Женщин на лагпункте было немного, всего одна женская бригада, остальные были в обслуге. Поэтому я, не спросясь нарядчика, утром следующего дня стояла у ворот в женском строю. Нарядчик молча взглянул на меня, внес в список. Вместе со всеми я вышла на работу на трассу.

Карьер, тачки, лопаты. Истощенные, покрытые цинготными язвами зеки, у которых нет сил выполнить и половины нормы. Палящее солнце, проливные дожди и огромные транспаранты: «На трассе дождя нет!».

Была принята еще одна мера воздействия на невыполняющих норму: из особо отстающих тут же, на трассе, создавались бригады. Их оставляли на трассе, без сна и отдыха, на всю ночь. Менялся только конвой. Нечего и говорить, что это помогало как мертвому припарки. Чуда не происходило, сил у доходяг не прибавлялось, кубиков — тоже. Только по утрам к зоне начали подвозить покойников.

На лагпункт приехала медицинская комиссия. Отобрали целый этап доходяг и отправили на поправку в сангородок. У меня тоже нашли зачатки скорбута, и комиссия рекомендовала включить меня в этап. Малахов не согласился, а перевел учетчицей в тракторную бригаду.

На трассе все шло своим чередом. Работа в зной и в дождь, в морозы и в пургу. Кличи «Давай, давай!», скверная похлебка, рваные лохмотья и зеленые лица зеков. Ударная стройка железной дороги, соединяющей страну с ухтинской и воркутинской нефтью и углем.

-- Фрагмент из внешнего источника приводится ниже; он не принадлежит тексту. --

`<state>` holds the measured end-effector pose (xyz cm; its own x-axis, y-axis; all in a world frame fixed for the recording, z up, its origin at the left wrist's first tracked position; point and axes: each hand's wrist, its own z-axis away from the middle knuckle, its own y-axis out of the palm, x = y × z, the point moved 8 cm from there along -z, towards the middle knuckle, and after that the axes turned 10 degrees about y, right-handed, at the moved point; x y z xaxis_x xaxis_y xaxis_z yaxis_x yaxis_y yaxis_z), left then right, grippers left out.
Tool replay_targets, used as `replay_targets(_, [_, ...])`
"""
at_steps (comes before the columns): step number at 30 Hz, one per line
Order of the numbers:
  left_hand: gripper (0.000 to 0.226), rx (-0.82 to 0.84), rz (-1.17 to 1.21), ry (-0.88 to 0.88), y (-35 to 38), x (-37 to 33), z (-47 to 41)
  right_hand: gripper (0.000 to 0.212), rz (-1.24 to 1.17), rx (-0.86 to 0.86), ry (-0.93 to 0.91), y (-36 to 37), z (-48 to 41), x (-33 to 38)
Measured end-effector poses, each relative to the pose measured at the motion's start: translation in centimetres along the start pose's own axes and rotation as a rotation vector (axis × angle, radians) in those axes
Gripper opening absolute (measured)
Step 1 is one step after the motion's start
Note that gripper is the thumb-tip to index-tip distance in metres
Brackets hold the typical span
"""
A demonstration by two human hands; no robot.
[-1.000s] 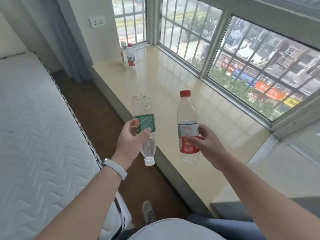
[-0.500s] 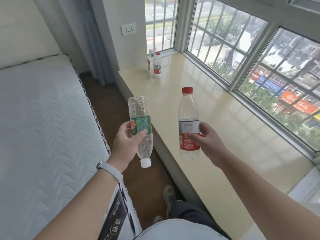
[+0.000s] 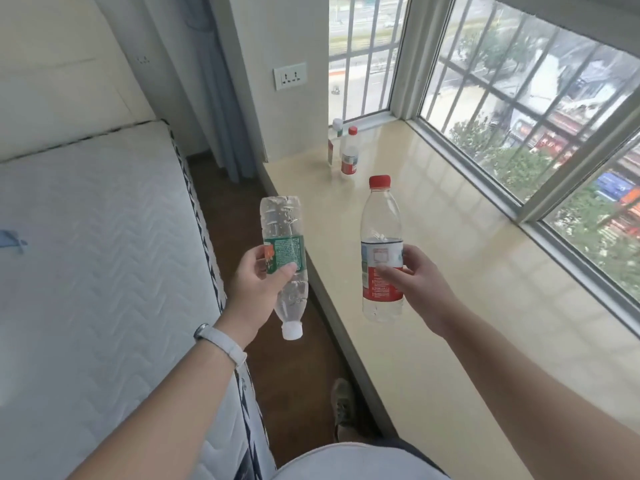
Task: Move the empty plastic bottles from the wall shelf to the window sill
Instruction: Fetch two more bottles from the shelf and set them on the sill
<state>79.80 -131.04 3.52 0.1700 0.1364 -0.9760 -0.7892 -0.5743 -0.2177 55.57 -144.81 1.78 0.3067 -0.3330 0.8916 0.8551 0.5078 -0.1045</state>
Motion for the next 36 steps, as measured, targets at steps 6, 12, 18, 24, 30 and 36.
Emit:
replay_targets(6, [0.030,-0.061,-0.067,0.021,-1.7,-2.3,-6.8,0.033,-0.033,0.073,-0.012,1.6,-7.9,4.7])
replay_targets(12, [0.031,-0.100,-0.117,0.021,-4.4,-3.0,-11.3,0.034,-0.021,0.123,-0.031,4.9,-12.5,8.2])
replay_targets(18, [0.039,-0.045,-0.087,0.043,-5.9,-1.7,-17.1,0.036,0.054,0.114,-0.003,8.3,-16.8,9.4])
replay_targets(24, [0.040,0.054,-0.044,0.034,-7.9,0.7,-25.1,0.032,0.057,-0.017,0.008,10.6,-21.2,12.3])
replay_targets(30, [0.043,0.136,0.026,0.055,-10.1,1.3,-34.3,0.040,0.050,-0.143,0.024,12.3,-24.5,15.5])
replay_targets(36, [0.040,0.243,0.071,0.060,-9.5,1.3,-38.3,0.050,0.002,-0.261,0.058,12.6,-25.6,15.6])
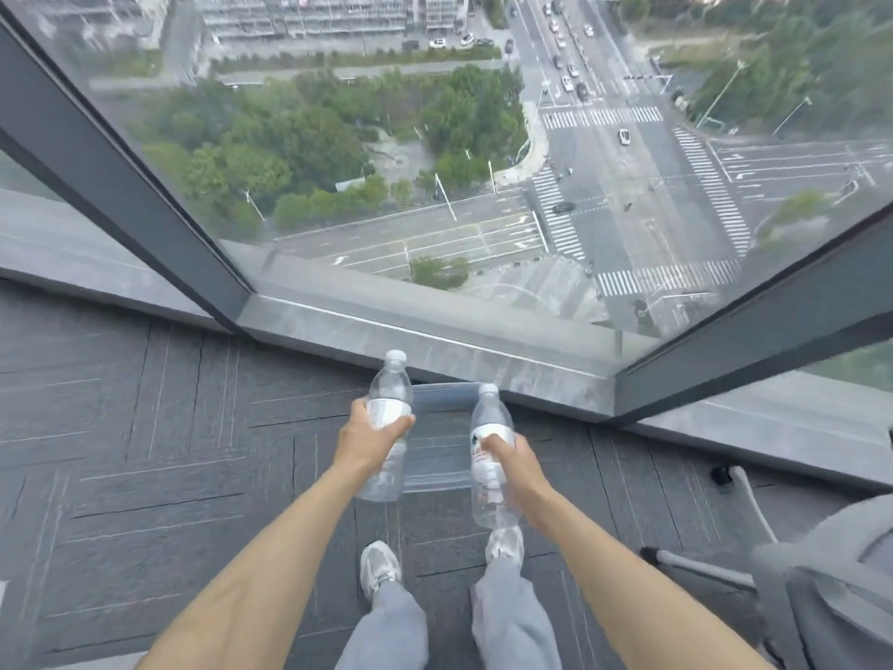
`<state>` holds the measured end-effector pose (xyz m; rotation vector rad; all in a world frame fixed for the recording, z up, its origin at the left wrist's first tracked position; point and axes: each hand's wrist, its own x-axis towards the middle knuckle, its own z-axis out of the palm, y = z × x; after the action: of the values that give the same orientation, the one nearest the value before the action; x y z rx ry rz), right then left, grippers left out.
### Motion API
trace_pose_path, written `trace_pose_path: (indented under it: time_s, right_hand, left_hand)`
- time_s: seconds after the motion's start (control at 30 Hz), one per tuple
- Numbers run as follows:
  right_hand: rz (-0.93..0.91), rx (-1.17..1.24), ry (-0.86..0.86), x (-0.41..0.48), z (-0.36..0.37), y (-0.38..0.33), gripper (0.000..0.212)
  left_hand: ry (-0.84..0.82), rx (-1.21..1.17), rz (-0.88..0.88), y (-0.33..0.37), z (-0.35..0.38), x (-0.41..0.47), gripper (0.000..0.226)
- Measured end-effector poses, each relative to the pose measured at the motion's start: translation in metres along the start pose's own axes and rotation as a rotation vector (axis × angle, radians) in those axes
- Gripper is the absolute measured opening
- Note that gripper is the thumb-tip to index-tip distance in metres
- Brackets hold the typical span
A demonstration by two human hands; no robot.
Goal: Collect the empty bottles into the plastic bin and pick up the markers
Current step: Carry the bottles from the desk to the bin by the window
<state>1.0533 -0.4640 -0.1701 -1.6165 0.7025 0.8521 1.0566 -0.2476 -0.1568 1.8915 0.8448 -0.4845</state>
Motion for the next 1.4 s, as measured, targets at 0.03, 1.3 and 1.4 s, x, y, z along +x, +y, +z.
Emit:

Время шло. В местах, еще недавно покрытых непроходимой тайгой и болотами, пролегла железная дорога, схоронившая под собой многие тысячи людей. (Под каждой шпалой покойник — арифметика бывалых лагерников.) Вырастали новые города и поселки. В глухих медвежьих деревнях, где на вереях ворот и на чердаках торчали языческие деревянные божки для защиты от нечистой силы, где бабы в огородах, завидев на улице незнакомых людей, в ужасе падали на землю, прикрывая головы домотканными холщовыми подолами, вырастали роскошные клубы с бархатными кулисами и занавесами. На сценах этих клубов заключённые артисты приобщали полудикое население таёжных деревень к цивилизации.

Если бы все было по-доброму, можно было бы и погордиться немного своей работой. Но кто побывал в этом водовороте, не гордятся и не очень-то любят вспоминать свое прошлое. Судя по себе, могу сказать, что это не только желание вычеркнуть из памяти годы мук и лишений, но и чувство стыда.